DATASET EXCERPT:

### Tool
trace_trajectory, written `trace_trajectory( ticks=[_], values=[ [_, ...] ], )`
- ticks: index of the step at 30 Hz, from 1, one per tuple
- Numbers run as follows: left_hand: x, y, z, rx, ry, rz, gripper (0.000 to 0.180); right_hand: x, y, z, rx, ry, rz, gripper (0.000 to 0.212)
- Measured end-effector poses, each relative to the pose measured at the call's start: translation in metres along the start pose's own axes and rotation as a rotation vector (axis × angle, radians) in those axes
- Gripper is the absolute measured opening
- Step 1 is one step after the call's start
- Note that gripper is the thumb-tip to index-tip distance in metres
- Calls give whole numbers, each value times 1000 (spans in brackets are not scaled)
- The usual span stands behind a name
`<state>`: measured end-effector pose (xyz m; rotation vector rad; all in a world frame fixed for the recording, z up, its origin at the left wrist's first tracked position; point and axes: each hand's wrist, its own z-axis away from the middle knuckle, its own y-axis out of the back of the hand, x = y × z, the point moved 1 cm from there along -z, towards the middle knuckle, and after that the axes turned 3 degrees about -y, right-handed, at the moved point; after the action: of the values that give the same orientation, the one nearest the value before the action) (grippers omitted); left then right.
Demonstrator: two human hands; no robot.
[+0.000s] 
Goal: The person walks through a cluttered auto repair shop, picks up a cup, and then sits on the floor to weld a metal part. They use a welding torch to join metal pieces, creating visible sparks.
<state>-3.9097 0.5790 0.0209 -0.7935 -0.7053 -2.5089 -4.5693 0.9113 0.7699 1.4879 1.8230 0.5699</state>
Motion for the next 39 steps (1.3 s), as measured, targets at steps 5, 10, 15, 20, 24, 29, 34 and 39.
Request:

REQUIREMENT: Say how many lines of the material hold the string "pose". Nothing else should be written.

TASK OUTPUT: 2